Examen de conscience oblige, je me rends compte que cette curiosité pour un virus qui a infiltré mon quotidien tient à beaucoup plus qu’à sa découverte et sa propagation où à l’inquiétude que cela pourrait m’inspirer.  Il y a le traitement médiatique qui en est fait qui m’intéresse énormément, d’abord. On y découvre progressivement les termes « épidémie », « crise sanitaire », la multiplication des appels au SAMU à Paris. Bref, en résumé c’est l’énorme pouvoir de la sémantique combiné à celui des réseaux sociaux. Comme deux virus cumulés.

L’OMS s’en mêle, les gouvernements aussi. Et puis il y a tout ce qu’on entend plus ou moins distinctement : « Ah c’est un virus qui va affaiblir l’économie chinoise, mais jusqu’où ? », un peu de curiosité malsaine donc. « C’est une stratégie des gouvernements pour réguler la population » ou encore « à Paris, les quartiers chinois se vident… ». Il y a les interrogations plus ou moins inquiètes : « est-ce que le vecteur, c’est le serpent ou la chauve-souris finalement ? » De mon côté, j’avoue, j’imagine la réaction des survivalistes, par exemple. La réaction de ceux qui voudraient que ce soit peut-être l’occasion d’une prise de conscience, d’un changement.

Et surtout, il y a les impacts, nombreux sur l’économie mondiale comme sur la vie quotidienne. Au-delà de la rupture de stock de masques très concrète et très immédiate, on évoque par exemple la crainte d’une baisse de production des iPhones puisque plusieurs millions d’iPhones sont assemblées en Chine chaque année. La téléréalité chinoise s’adapte en proposant des émissions à domicile. Les impacts sont parfois insoupçonnés puisqu’on a aussi pu observer une baisse de la pollution de l’air dans les provinces chinoises mises en quarantaine.
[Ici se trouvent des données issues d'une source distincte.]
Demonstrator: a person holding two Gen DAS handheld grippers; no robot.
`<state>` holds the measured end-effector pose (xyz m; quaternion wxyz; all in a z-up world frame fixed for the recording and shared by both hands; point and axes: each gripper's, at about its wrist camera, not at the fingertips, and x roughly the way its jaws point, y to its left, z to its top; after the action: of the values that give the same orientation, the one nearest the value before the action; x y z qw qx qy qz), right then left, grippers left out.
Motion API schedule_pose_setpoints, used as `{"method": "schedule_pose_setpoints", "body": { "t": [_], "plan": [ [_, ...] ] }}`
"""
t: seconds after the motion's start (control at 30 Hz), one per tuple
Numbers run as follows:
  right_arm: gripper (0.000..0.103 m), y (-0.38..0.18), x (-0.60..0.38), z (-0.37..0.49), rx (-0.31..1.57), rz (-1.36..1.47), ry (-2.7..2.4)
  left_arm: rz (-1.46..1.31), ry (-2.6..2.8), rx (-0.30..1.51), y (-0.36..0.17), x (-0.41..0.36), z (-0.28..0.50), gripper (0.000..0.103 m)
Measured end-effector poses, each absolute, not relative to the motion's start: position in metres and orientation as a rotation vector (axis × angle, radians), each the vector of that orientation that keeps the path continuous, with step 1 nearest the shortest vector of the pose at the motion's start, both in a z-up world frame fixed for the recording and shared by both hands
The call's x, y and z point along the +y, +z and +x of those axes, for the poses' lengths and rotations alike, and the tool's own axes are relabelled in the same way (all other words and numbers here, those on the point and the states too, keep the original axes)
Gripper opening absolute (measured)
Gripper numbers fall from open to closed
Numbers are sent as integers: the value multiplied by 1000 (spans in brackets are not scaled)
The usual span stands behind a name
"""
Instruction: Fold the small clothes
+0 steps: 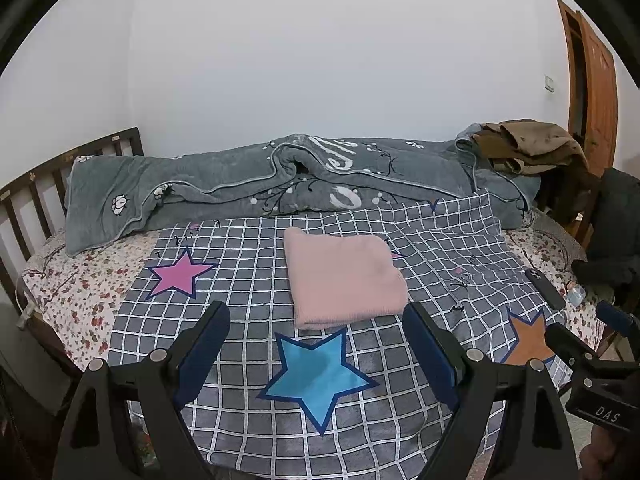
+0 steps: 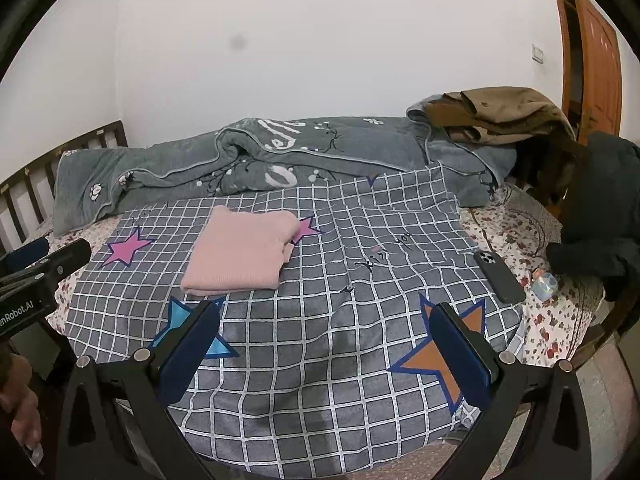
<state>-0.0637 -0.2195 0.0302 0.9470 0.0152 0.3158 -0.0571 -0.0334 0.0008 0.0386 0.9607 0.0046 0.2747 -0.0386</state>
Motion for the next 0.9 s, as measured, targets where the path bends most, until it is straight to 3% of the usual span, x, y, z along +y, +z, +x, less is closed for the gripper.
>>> {"method": "schedule_pose_setpoints", "body": {
  "t": [0.9],
  "plan": [
    [103,30,-216,-62,640,24,-120,-8,-66,560,36,7,-34,88]
  ]
}}
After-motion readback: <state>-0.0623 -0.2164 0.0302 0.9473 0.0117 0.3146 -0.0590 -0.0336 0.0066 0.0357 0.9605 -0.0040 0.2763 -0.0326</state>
Pour le troisième jour consécutif, le mot coronavirus est le premier du titre de la une du journal Le Monde. On parle d’« inéluctable pandémie ». La formule est posée. Je sais bien qu’il y a de grandes chances que l’on découvre rapidement un vaccin ou un traitement, des pistes sont d’ailleurs déjà étudiées. Je me dis qu’il y a de grandes chances que la pandémie soit endiguée rapidement. Et heureusement.

Mais au fond ma curiosité, peut-être un peu maladive, en y réfléchissant bien, elle cache un peu d’espoir naïf. Je pense aux millions de gens privés de salaires et de mouvements. Enfermés chez eux depuis plusieurs semaines et qui subissent d’avoir à laisser tourner le monde sans eux. Pour être honnête, je peux pas m’empêcher de me demander si on ne pourrait pas aussi y voir l’occasion, malheureusement forcée, de se poser trois secondes et de réfléchir à nos modes de vie.

A ces avions qu’on prend comme on ouvre un paquet de chips. A cette vitesse folle, à cette obsession de tout voir, tout faire, tout vivre. Avant les autres, mieux que les autres. Et d’ailleurs, quitte à être confinée chez moi, au moins je pourrais au moins regarder mes 27 onglets et satisfaire ma curiosité sans culpabiliser de pas chercher à briller au soleil, celui des réseaux sociaux ou celui de l’autre bout de la planète.